After entering examinership earlier this year Debenhams has applied to the High Court to have at least three of its leases repudiated as the company continues to fight for survival.

Debenhams has pinpointed its €36m annual payroll costs and €25m annual rental payments as the key reasons why the company is no longer sustainable. The company believes that its leases, many of which have over 15 years to run and include upward-only rent reviews, substantially exceed current market rates. The rents are now a core issue in the company’s plan of survival as failing a successful renegotiation of rents during the period of examinership the court now has the power to repudiate the leases.
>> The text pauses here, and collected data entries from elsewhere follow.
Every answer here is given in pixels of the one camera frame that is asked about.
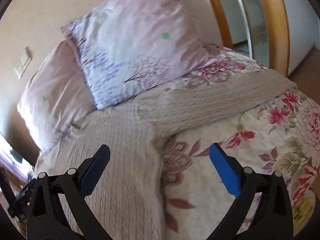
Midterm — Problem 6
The floral bed sheet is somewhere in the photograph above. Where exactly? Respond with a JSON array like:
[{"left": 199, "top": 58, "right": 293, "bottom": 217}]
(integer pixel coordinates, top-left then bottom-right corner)
[{"left": 159, "top": 42, "right": 320, "bottom": 237}]

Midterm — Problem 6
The beige cable-knit sweater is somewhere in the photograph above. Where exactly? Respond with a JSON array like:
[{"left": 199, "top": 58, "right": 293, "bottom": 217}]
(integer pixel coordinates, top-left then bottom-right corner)
[{"left": 35, "top": 69, "right": 295, "bottom": 239}]

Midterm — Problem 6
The beige wall switch plate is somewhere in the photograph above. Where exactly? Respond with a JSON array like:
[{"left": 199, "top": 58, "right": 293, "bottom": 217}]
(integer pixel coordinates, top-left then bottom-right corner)
[{"left": 14, "top": 47, "right": 33, "bottom": 80}]

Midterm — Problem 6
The pink lower pillow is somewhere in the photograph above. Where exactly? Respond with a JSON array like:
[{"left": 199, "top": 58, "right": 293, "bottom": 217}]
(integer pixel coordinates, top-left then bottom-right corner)
[{"left": 17, "top": 40, "right": 96, "bottom": 153}]

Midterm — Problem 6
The lavender print top pillow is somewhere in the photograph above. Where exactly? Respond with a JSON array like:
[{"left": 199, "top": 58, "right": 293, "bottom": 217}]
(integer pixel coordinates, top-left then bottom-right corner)
[{"left": 61, "top": 0, "right": 216, "bottom": 109}]
But all is not lost for the landlords as leases are guaranteed by Debenhams’ UK parent company, to whom it owes some €46m and who have now withdrawn further financial support to its subsidiary. While the High Court can repudiate the leases, the guarantees by the UK parent cannot be repudiated. It is however now possible that the guarantor can enter into new leases at open market value i.e. the end of crippling upwards only rent reviews. This landmark decision was handed down by the High Court in the 2012 Reox Holdings case in which the landlord argued that the guarantee which was entered into in 2007 pre-dated the Land and Conveyancing Law Reform Act 2009 which prohibits upwards only rent review clauses in leases created on or after 28 February 2010 and therefore did not apply. This was rejected by the High Court which held that the new lease which the landlord called upon the guarantor to enter into should contain a provision that the rent review can be upwards or downwards.